[OPNFLWPLUG-217] 24hr performance degradation Created: 18/Jul/14  Updated: 27/Sep/21  Resolved: 17/Aug/16

Status: Resolved
Project: OpenFlowPlugin
Component/s: General
Affects Version/s: None
Fix Version/s: None

Type: Bug
Reporter: Christopher O'Shea Assignee: Marcus G K Williams
Resolution: Won't Do Votes: 0
Labels: None
Remaining Estimate: Not Specified
Time Spent: Not Specified
Original Estimate: Not Specified
Environment:

Operating System: Linux
Platform: PC


Attachments: File 1395.odc     File 1395_Lithium_data.ods     File 1395_fix.csv     PNG File Graph of 1395fix CSV file flows.png     PNG File OF_1_Bug1395.PNG     PNG File OpenFlow performance.png     File results-18-6-2014.csv    
External issue ID: 1395

 Description   

Following step in the Wiki https://wiki.opendaylight.org/view/CrossProject:Integration_Group:Performance_Test

With "dropAllPacketsRPC on" there is a noticeable performance degradation.

Ever 30 minutes cbench is ran (cbench -c $controllerip -p 6633 -m 10000 -l 10 -s 256 -M 100000 -w 1).

(Thu Jul 17 07:53:43 PDT 2014)30 minutes after starting controller min/max/avg is 21434.08/22523.66/21841.65
(Thu Jul 17 11:53:43 PDT 2014) 4:30hr after starting controller min/max/avg is 19243.97/20008.8/19744.69
(Thu Jul 17 19:53:43 PDT 2014) 12:30hr after starting controller min/max/avg is 14169.36/14786.94/14444.8
(Fri Jul 18 07:23:43 PDT 2014) 24:00hr after starting controller min/max/avg is 10534.49/10943.67/10767.37

See CSV file for detail report.
and PNG file for the visual report.



 Comments   
Comment by Christopher O'Shea [ 18/Jul/14 ]

Attachment OpenFlow performance.png has been added with description: Visual plot of performance.

Comment by Christopher O'Shea [ 18/Jul/14 ]

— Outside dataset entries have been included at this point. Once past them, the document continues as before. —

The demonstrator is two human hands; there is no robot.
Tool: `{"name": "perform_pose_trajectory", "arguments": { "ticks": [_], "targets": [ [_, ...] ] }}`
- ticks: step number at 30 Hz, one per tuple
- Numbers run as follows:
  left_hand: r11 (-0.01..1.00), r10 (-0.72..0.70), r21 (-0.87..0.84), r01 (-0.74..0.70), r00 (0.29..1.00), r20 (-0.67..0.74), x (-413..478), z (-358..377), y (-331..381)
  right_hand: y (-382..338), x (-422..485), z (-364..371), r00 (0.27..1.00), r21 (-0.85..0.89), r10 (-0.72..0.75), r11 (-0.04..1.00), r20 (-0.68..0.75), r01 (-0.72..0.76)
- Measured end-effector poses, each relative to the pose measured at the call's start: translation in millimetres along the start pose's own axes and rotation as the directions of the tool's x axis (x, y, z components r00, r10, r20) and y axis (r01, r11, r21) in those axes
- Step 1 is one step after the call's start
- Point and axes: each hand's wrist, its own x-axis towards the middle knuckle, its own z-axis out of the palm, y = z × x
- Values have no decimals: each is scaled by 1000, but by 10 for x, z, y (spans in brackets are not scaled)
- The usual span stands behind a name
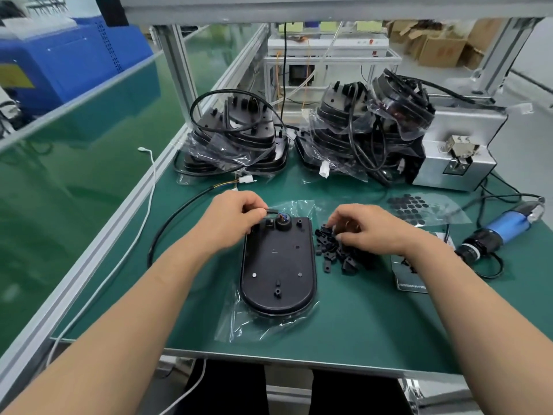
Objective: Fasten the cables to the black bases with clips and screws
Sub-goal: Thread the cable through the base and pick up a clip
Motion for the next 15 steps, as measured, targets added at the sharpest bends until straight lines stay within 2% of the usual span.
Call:
{"name": "perform_pose_trajectory", "arguments": {
  "ticks": [4, 10, 13, 15],
  "targets": [
    [1000, 0, -5, 0, 1000, 4, 9, 2, -1, -149, 42, 36, 1000, -42, -25, 999, -12, 24],
    [999, -13, -50, 13, 1000, 13, 12, 12, -34, -181, 72, 65, 1000, -116, 22, 993, 15, -20],
    [999, -10, -37, 10, 1000, 18, 35, 5, -52, -170, 76, 28, 999, -140, 25, 990, -32, -30],
    [999, -11, -43, 12, 1000, 22, 47, -1, -60, -163, 72, -12, 995, -76, 17, 997, -102, -25]
  ]
}}
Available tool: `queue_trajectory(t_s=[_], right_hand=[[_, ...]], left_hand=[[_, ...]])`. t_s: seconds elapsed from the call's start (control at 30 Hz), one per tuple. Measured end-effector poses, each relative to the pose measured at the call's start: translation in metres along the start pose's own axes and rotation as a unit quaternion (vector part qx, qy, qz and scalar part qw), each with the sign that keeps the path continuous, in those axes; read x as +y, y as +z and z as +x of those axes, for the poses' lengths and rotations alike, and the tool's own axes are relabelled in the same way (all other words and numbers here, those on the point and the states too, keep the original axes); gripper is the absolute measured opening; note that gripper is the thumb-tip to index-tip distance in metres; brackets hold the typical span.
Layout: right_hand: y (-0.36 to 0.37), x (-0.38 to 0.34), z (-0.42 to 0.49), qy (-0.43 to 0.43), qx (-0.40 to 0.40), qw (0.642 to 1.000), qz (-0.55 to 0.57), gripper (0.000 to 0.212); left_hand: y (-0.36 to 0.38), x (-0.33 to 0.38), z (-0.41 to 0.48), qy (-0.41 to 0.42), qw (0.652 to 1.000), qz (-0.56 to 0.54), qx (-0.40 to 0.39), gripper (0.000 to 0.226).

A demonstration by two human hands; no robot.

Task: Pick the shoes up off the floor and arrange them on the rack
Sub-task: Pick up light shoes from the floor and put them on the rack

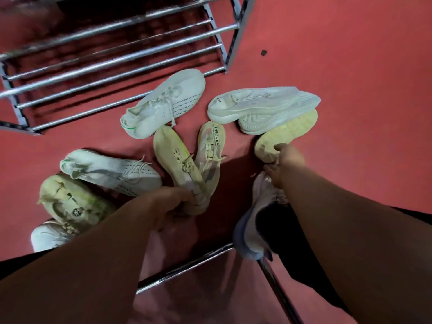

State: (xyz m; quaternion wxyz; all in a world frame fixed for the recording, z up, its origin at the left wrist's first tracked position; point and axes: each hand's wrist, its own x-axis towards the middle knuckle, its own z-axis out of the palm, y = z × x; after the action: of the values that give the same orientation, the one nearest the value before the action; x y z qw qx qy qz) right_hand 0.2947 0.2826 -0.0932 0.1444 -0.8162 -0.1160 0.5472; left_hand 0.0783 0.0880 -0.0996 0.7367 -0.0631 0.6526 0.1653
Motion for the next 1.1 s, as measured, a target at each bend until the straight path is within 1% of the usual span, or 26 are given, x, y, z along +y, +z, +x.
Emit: queue_trajectory(t_s=[0.07,0.13,0.2,0.27,0.3,0.37,0.43,0.47,0.5,0.53,0.57,0.6,0.67,0.7,0.77,0.8,0.87,0.93,1.0,1.03,1.1], right_hand=[[0.008,0.005,0.001,0.029,-0.038,0.998,0.046,0.038],[0.012,0.006,-0.001,0.040,-0.050,0.995,0.070,0.034],[0.015,0.005,0.003,0.050,-0.060,0.993,0.088,0.031],[0.017,0.003,0.006,0.049,-0.047,0.993,0.095,0.024],[0.018,0.002,0.007,0.036,-0.041,0.995,0.082,0.019],[0.019,0.001,0.000,0.001,-0.020,0.999,0.035,0.018],[0.025,0.004,-0.013,-0.068,0.024,0.996,-0.060,0.018],[0.029,0.008,-0.021,-0.121,0.037,0.983,-0.131,0.019],[0.036,0.016,-0.031,-0.163,0.036,0.962,-0.216,0.024],[0.042,0.029,-0.039,-0.206,0.043,0.918,-0.335,0.038],[0.047,0.044,-0.048,-0.227,0.048,0.893,-0.386,0.053],[0.051,0.059,-0.059,-0.235,0.035,0.878,-0.416,0.061],[0.058,0.085,-0.072,-0.258,0.029,0.849,-0.461,0.060],[0.063,0.097,-0.078,-0.252,0.019,0.825,-0.506,0.058],[0.068,0.109,-0.084,-0.222,-0.024,0.769,-0.599,0.065],[0.068,0.110,-0.087,-0.216,-0.052,0.753,-0.619,0.071],[0.064,0.112,-0.085,-0.232,-0.072,0.730,-0.639,0.081],[0.063,0.113,-0.082,-0.257,-0.074,0.700,-0.661,0.082],[0.064,0.110,-0.078,-0.269,-0.060,0.672,-0.687,0.076],[0.065,0.106,-0.078,-0.270,-0.043,0.667,-0.693,0.071],[0.068,0.097,-0.083,-0.272,-0.028,0.675,-0.685,0.050]], left_hand=[[-0.002,0.000,0.002,-0.004,1.000,0.008,0.014,0.034],[-0.002,0.000,0.003,-0.015,1.000,0.008,0.021,0.032],[-0.001,0.004,0.000,-0.021,0.999,-0.002,0.027,0.013],[-0.001,0.008,-0.003,-0.021,0.999,-0.021,0.016,0.012],[-0.001,0.010,-0.003,-0.012,0.999,-0.020,0.026,0.009],[-0.007,0.013,0.001,0.010,0.998,-0.016,0.063,0.025],[-0.009,0.016,0.002,0.025,0.997,-0.025,0.071,0.021],[-0.010,0.017,0.001,0.027,0.996,-0.021,0.077,0.019],[-0.009,0.019,-0.003,0.028,0.996,-0.020,0.086,0.023],[-0.010,0.018,-0.003,0.030,0.994,-0.025,0.099,0.030],[-0.011,0.019,-0.005,0.035,0.993,-0.030,0.111,0.037],[-0.012,0.019,-0.006,0.040,0.991,-0.031,0.121,0.041],[-0.014,0.020,-0.009,0.046,0.990,-0.021,0.129,0.035],[-0.015,0.020,-0.011,0.046,0.989,-0.010,0.140,0.031],[-0.019,0.020,-0.013,0.044,0.988,0.005,0.148,0.026],[-0.021,0.020,-0.013,0.044,0.988,0.010,0.148,0.023],[-0.023,0.018,-0.013,0.043,0.986,0.020,0.158,0.015],[-0.023,0.018,-0.014,0.042,0.986,0.018,0.163,0.009],[-0.022,0.017,-0.014,0.047,0.985,0.014,0.166,0.007],[-0.021,0.019,-0.017,0.047,0.985,0.004,0.164,0.008],[-0.022,0.019,-0.020,0.043,0.988,-0.001,0.150,0.010]])
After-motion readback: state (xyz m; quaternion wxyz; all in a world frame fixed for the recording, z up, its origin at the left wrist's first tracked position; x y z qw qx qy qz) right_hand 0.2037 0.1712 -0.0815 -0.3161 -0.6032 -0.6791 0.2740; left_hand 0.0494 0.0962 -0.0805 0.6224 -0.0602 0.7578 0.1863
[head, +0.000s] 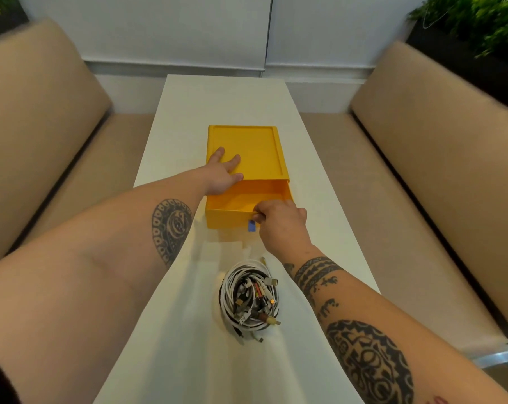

Attachment results-18-6-2014.csv has been added with description: CSV break down of memory and CPU stats

Comment by Daniel Farrell [ 06/Aug/14 ]

Here's another example of this observed performance degradation[1].

Note that (perhaps obviously) restarting ODL between CBench runs mitigates this decrease[2].

[1]: https://github.com/dfarrell07/cbench_regression/issues/13#issuecomment-47366340
[2]: https://github.com/dfarrell07/cbench_regression/issues/13#issuecomment-47538456

Comment by Christopher O'Shea [ 10/Sep/14 ]

Switch to using Karaf controller RC0

        1. Installing the needed bundles
          feature:install odl-flow-services
          feature:install odl-openflowplugin-drop-test
      1. Turning on droptest
        drop-test:dropallpacketsrpc on

First set of test run fine.
wait 30 minutes start the next test run and the first are ok but the last few return 0.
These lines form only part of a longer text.